We might expect dissembling wire tapping in the nation’s capital. But what about dangling wire tripping?

Early in the summer, on an evening run in a little-used park along the west bank of the Anacostia River loosely referred to as the Navy Yard Channel, I encountered a hazard that would be bad enough during the daytime.  In the darkness of night, in a meagerly lit area, it was even worse.

Can’t see what I’m referring to?  Neither could I.  I deliberately took a photo generally indicative of the level of visibility at that time of night, before my pupils had dilated enough to adjust to the light.  But there’s a bit of a reflection in the lower right corner that should shed some light on the issue at hand (pun fully intended).  And if that doesn’t do the trick, here’s a clearer snapshot where I deliberately adjusted the aperture on my photo lens to improve the light level.

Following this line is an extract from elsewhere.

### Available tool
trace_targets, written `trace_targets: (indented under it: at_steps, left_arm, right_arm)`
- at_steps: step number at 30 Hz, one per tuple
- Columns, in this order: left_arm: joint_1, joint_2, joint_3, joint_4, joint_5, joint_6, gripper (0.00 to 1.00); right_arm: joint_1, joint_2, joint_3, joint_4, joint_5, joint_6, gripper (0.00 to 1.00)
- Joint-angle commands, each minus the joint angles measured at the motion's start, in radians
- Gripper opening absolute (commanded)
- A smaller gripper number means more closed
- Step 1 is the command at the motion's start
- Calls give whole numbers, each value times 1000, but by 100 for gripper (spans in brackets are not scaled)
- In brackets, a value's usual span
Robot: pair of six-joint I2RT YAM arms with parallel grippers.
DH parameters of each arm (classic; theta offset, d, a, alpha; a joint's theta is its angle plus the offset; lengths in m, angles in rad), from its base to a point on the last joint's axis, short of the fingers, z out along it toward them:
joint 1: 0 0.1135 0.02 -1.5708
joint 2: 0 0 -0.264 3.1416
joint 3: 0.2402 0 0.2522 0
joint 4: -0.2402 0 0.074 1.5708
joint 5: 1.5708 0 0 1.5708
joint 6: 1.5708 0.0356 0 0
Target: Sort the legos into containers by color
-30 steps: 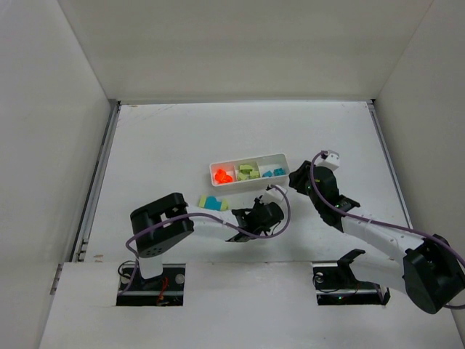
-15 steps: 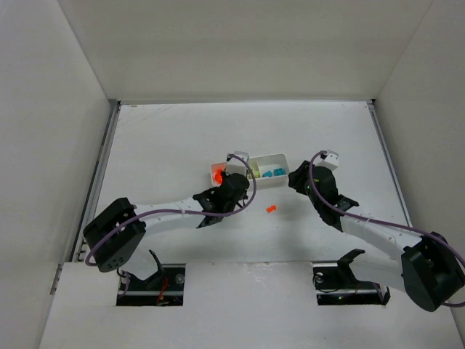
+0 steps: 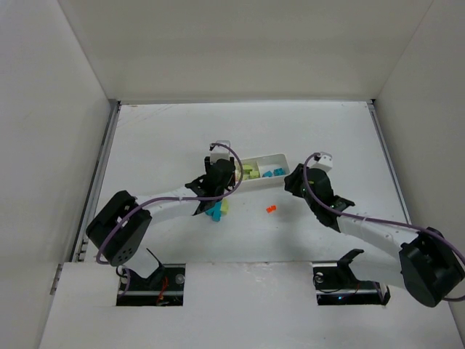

Not only is this dangling wire a tripping hazard, but there’s a reasonable possibility that it’s an active, live cable, typically a safe distance overhead.  Higher than average winds over the previous thirty-six hours may have destabilized some utility lines. I can’t imagine the conditions that caused this dangling cable would have taken place much more than 36 hours prior, or the utility provider would have intervened already.  And while Washington DC has buried more of its utility lines than most American cities, this is clearly not such a location. Though this isn’t a hugely traveled path (particularly at night), it does get occasional use for recreational fishing, and it links to more frequently used portions of the Anacostia Riverwalk Trail as well as the Washington Yacht Club and Anacostia Community Boathouse.  Needless to say, it’s a bad idea from a liability standpoint to leave a cable in this condition.

Fortunately, the odds that this dangling wire poses a risk for electrocution seem a wee bit lower, thanks to a warning sign.

Pepco, the electric provider for DC and the surrounding Maryland suburbs, has surveyed the wire and determined that it is not their property.  They’re off the hook.  And they’ve warned passers-by what anyone with a reasonable instinct should already know: keep clear.  The obvious question remains: if the dangling wire doesn’t belong to Pepco, who does it belong to, and what type of conduit is it?  Then there’s the less obvious question: if it doesn’t belong to Pepco, how did they know to inspect and flag it as such?  One can assume this prominent utility company has a detection system for any failures or compromises in its network, but such a system obviously isn’t going to catch issues on a utility line that doesn’t belong to them.  Did that Pepco inspection crew happen to notice this while already out on the field, or does Pepco send individuals to survey their full transmission network on a regular basis?   And what’s the meaning of those icons representing telephone and television?  Are they hinting that this is a some other telecomm line?

dangling wire at the Anacostia Riverwalk Trail

Obviously I’m not going (nor do I expect) to get answers.  On my next visit a few weeks later, I saw no further evidence of the cable.  It’s possible it was never any greater than a tripping threat, and I’m making much ado about nothing.  But it does evoke an issue I’ve reflected upon many years ago on this blog: the greater prevalence of overhead cables in urban areas throughout the United States, compared to many other developed countries, particularly in Western Europe.  While I acknowledged the aesthetic detriments to overhead cables, my ultimate assessment was that the return on investment was not always justifiable, particularly given the lower density and sprawling nature of many American cities.  Buried cables may not cause black-outs during violent storms from fallen tries, but underground conditions (such as seismic activity) can still cause service disruptions, and they’re often much more difficult to detect or to repair quickly than overhead wires.  Nonetheless, underground cables certainly preclude hazards like the one here along the Anacostia River in DC.

I’m not sure how common this is, but it’s interesting to contemplate how quickly an inspection team is there on the spot to address the issue, even if simply by saying “it’s not our responsibility” to save them service phone calls (since most people seeing this cable would presume it belongs to Pepco).  Given the effort to inspect and exonerate themselves, would situations like this prompt Pepco to consider burying a little bit more of the electrical grid in DC?  What about elsewhere in the country?  I suspect it’ll take a few more tripping injuries to get us there.  At least that’s better than electrocutions.